Carla was extremely supportive, even though she is in the middle of a show that is a huge career move for her, and told me I should go, and that she and Mac would go too if it would help. From the other end, my sister and mother told me to stay, since he was getting excellent care in the facility, was not in any immediate danger of dying, and would not necessarily recognize me if I did come. He would want me to stay through the run of Carla's show, someone he loved like his own daughter. Still, I knew the situation could change at any moment, so I canceled my trip up to the Bay Area to teach at the Jazzschool camp this week, since it would be too tricky travel-wise if I did need to suddenly head up to Canada.
It’s an odd feeling to go through this. When I have encountered potential or actual death before, it has seemed very right to tell the person I was close to how sorry I was for their loss, even at times where I felt great loss, because it was always the case that their loss was greater than mine, even in the case of my grandparents.
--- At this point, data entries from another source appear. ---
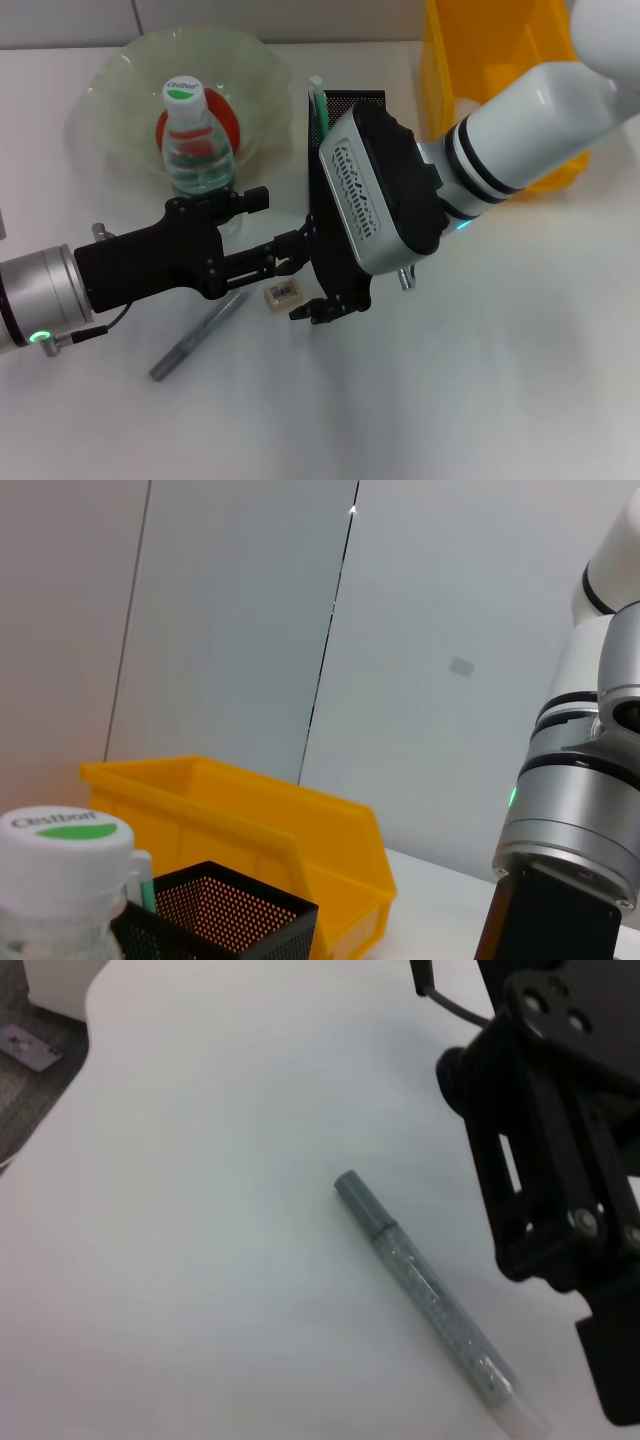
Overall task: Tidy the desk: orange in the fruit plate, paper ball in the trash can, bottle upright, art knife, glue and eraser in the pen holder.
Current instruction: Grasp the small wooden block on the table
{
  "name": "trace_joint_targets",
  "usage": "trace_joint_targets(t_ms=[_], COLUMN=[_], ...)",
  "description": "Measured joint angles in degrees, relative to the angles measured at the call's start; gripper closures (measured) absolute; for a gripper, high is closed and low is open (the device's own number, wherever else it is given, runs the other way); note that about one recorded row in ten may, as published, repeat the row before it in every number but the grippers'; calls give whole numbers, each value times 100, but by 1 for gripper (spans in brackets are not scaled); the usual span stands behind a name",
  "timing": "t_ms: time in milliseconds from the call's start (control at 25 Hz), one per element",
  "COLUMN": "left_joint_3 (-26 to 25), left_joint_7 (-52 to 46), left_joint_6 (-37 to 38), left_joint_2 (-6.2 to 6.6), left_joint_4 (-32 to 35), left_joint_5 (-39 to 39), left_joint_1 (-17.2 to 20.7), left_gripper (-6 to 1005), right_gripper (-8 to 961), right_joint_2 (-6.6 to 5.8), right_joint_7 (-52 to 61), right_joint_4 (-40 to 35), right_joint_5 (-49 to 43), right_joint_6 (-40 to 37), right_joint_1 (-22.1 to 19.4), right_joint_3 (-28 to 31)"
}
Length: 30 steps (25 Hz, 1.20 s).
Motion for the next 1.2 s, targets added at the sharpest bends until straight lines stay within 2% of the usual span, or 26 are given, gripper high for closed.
trace_joint_targets(t_ms=[360, 480, 520, 560, 600, 640, 680, 800, 840, 880, 920, 1000, 1040, 1080, 1200], left_joint_3=[0, 0, 0, -4, -9, -55, -55, -141, -182, -182, -211, -218, -220, -220, -220], left_joint_7=[42, 42, 42, 42, 42, 39, 39, 22, 3, 3, 3, 3, -6, -6, -2], left_joint_6=[-37, -43, -44, -42, -38, 0, 0, 38, 44, 44, 58, 67, 73, 73, 75], left_joint_2=[-4, -6, -7, -7, -8, -8, -8, -8, -9, -9, -13, -16, -16, -16, -20], left_joint_4=[-9, -7, -5, -3, -3, -1, -1, 0, 1, 1, 12, 21, 22, 22, 5], left_joint_5=[0, 1, 1, 1, 1, -4, -4, -7, -10, -10, -15, -16, -21, -21, -26], left_joint_1=[0, -1, -5, -11, -19, -34, -34, -50, -68, -68, -84, -92, -118, -118, -145], left_gripper=[333, 333, 333, 333, 333, 333, 333, 333, 334, 334, 334, 334, 334, 334, 334], right_gripper=[462, 461, 461, 461, 461, 461, 461, 461, 461, 461, 461, 462, 462, 462, 462], right_joint_2=[-4, -40, -51, -51, -53, -54, -54, -33, -4, -4, 6, 7, 9, 9, 9], right_joint_7=[-322, -265, -211, -211, -193, -177, -177, -172, -171, -171, -116, -52, 63, 63, 81], right_joint_4=[203, -110, -488, -488, -749, -1268, -1268, -2108, -2427, -2427, -2529, -2533, -2524, -2524, -2518], right_joint_5=[340, 532, 545, 545, 540, 533, 533, 528, 531, 531, 558, 591, 696, 696, 1062], right_joint_6=[140, -182, -442, -442, -555, -719, -719, -919, -1129, -1129, -1381, -1528, -1824, -1824, -2304], right_joint_1=[-39, -280, -599, -599, -832, -1317, -1317, -2134, -2509, -2509, -2709, -2774, -2888, -2888, -3081], right_joint_3=[24, 196, 413, 413, 535, 703, 703, 897, 1122, 1122, 1414, 1573, 1907, 1907, 2461])
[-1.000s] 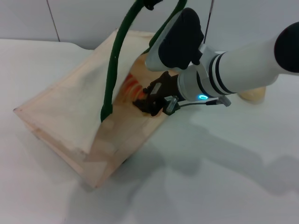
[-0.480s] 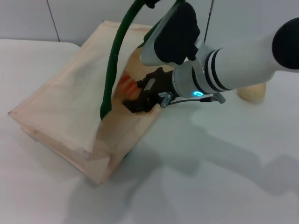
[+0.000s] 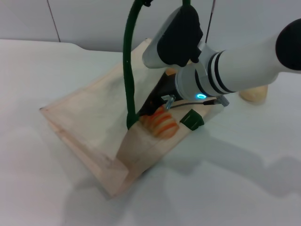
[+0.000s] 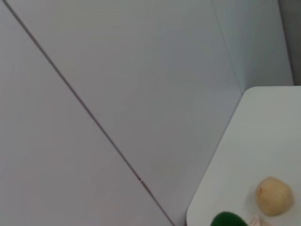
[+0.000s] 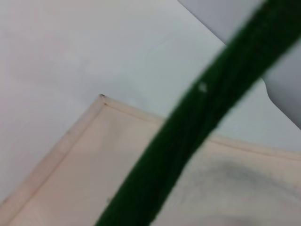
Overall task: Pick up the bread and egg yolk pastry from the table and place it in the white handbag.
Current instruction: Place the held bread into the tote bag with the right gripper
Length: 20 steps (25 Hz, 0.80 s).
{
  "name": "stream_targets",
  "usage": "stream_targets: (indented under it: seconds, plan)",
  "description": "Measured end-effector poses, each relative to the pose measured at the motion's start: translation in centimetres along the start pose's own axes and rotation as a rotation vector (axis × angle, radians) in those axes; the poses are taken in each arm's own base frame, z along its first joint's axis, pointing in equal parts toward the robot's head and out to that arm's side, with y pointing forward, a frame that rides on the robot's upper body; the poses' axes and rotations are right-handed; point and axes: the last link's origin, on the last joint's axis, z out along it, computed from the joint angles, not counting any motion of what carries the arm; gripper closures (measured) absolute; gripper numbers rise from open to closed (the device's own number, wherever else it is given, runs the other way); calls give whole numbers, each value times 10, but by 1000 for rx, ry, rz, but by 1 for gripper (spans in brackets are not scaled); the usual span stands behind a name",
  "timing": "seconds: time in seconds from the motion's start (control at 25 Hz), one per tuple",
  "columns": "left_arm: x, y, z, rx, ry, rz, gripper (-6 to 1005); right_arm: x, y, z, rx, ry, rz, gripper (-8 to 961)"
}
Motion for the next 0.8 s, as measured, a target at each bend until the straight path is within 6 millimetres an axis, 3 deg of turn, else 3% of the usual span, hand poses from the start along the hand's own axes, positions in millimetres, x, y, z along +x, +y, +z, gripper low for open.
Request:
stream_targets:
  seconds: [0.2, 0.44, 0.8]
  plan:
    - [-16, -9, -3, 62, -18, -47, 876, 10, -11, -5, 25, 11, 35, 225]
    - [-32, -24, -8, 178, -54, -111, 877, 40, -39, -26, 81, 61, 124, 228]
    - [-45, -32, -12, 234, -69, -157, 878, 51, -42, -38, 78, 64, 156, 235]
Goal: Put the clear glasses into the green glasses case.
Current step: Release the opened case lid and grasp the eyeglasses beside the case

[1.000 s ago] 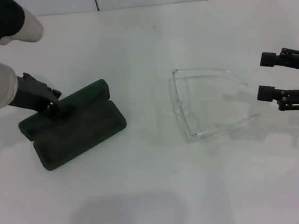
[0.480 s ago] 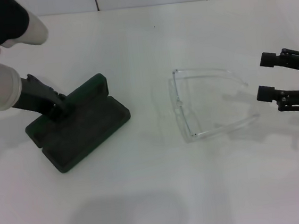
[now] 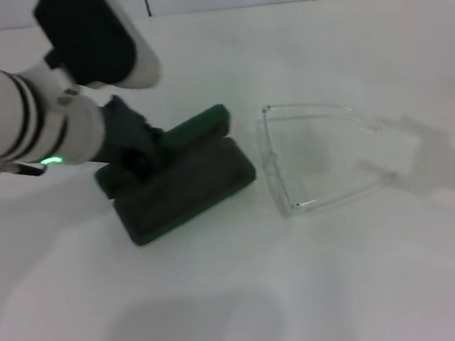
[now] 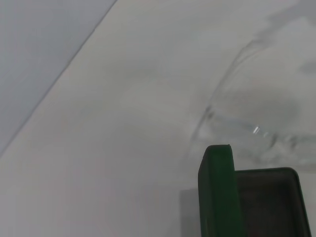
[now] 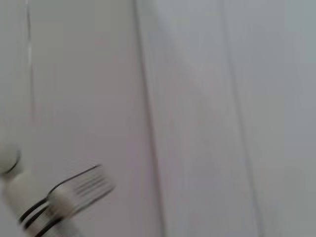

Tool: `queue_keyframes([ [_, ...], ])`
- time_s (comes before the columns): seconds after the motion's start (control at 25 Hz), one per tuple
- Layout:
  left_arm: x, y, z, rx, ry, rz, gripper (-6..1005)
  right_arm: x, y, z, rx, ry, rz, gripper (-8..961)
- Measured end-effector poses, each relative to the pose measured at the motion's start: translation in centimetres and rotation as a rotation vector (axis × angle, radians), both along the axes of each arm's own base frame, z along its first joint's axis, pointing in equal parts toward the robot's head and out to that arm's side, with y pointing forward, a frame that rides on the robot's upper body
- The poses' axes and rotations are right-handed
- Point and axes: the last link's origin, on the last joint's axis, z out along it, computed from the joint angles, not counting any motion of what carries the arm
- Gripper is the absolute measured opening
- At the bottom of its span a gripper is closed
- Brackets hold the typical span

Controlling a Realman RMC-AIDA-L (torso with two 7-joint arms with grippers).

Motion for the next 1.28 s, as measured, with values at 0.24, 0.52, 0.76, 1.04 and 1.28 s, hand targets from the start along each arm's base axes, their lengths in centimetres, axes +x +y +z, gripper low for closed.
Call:
queue_keyframes([
  [0.24, 1.8, -0.1, -0.7, -0.013, 0.010, -0.077, 206, 0.9, -0.8, 0.8, -0.076, 0.010, -0.052, 827],
  [0.52, 0.3, 1.5, 1.7, 0.082, 0.040, -0.035, 206, -2.4, 1.8, -0.8, -0.370, -0.179, -0.041, 826],
  [0.76, -2.1, 2.1, 4.9, 0.181, 0.004, 0.040, 206, -7.1, 5.9, -1.2, -0.504, -0.359, -0.238, 760],
  [1.04, -3.9, 1.8, 6.6, 0.227, -0.030, 0.059, 207, -12.9, 9.9, -1.6, -0.595, -0.550, -0.510, 748],
  [1.28, -3.5, 2.1, 6.1, 0.223, -0.081, -0.007, 207, -16.9, 11.9, -2.7, -0.678, -0.670, -0.612, 731],
])
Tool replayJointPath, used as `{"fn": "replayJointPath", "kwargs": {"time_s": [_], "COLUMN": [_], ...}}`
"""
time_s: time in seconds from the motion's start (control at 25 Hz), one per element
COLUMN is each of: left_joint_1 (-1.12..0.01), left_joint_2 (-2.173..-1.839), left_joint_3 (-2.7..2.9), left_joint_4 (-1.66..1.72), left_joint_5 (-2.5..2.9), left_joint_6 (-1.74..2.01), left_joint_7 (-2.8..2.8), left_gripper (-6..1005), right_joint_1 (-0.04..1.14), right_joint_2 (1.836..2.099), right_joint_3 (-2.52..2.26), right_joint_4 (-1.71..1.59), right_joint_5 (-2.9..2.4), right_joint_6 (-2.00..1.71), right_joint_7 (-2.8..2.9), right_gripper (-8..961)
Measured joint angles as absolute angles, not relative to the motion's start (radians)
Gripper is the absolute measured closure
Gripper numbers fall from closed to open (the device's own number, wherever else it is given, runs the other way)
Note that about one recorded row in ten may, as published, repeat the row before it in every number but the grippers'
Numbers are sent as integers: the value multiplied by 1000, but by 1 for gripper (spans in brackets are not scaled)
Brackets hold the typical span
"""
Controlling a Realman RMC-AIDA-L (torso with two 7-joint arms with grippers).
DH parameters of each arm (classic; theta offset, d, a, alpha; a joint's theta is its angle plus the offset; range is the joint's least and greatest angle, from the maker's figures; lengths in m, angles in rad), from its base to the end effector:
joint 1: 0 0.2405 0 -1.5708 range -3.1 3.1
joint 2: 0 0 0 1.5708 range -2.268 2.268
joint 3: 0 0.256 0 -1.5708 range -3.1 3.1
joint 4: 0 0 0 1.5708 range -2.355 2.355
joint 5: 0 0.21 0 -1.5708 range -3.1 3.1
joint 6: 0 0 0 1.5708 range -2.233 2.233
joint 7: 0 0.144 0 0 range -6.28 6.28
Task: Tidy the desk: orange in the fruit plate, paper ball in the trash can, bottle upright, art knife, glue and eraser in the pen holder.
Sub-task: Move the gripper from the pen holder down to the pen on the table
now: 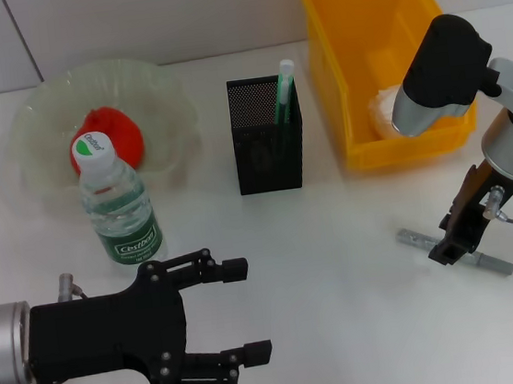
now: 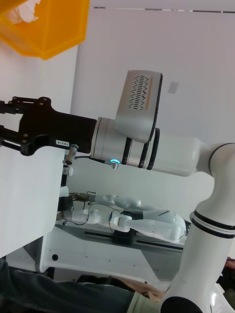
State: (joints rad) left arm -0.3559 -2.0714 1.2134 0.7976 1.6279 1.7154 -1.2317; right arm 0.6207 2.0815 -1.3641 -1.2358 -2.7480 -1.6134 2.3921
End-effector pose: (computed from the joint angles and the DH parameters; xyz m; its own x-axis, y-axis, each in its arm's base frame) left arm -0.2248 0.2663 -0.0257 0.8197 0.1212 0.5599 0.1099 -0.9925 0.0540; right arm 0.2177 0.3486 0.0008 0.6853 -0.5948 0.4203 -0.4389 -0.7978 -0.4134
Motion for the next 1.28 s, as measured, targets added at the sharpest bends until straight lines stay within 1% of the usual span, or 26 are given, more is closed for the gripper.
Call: {"fn": "replayJointPath", "kwargs": {"time_s": [0.92, 1.12, 1.28], "left_joint_1": [-357, -357, -359], "left_joint_2": [-2071, -2071, -2071], "left_joint_3": [1213, 1213, 1213], "left_joint_4": [798, 798, 798], "left_joint_5": [1628, 1627, 1627], "left_joint_6": [1714, 1713, 1713], "left_joint_7": [-1231, -1230, -1229], "left_gripper": [138, 138, 137], "right_joint_1": [634, 644, 648], "right_joint_2": [2083, 2083, 2083], "right_joint_3": [-1365, -1365, -1365], "right_joint_4": [-1194, -1173, -1162], "right_joint_5": [-2750, -2750, -2751], "right_joint_6": [-1595, -1590, -1585], "right_joint_7": [2395, 2395, 2395], "right_gripper": [627, 620, 654]}}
Now, I guess I am starting to look at a point where I will be a primary griever. When I have felt moments of utter despair around this, it has been an experience like someone physically ripping a part of your soul or essence out of your body. It is such a universal experience, I know, but, like falling in love or becoming a parent, it is an experience that one cannot possibly empathize with until it happens to you.
My father is still here and I am hopeful that perhaps he will recover, although even if he does there is no doubt he will be diminished, probably having to give up his beloved tennis forever, and he and my mother will probably have to move to a floor through and get some help for him. The show ends on August 6, and barring some dramatic change, I am planning to go up there after that to see him. I hope he knows who I am, because I want him to know all the beautiful things I think he is.
Perhaps this all seems a little too confessional for a blog entry, but hey, it is life, and I am confident that at least some of you reading this have gone through it. I have been deeply moved by the support I have received from friends and family around this, but in the end, we walk through this alone, every one of us. I will simply leave you with this: Jacob Zilber has shaped my life in ways simple and profound, I love him beyond expression and I am powerfully grateful to have had him as my father. As for you, faithful readers? It never hurts to let the ones you love know that, so get off the screen, and go kiss your wife or kids or dog or whomever.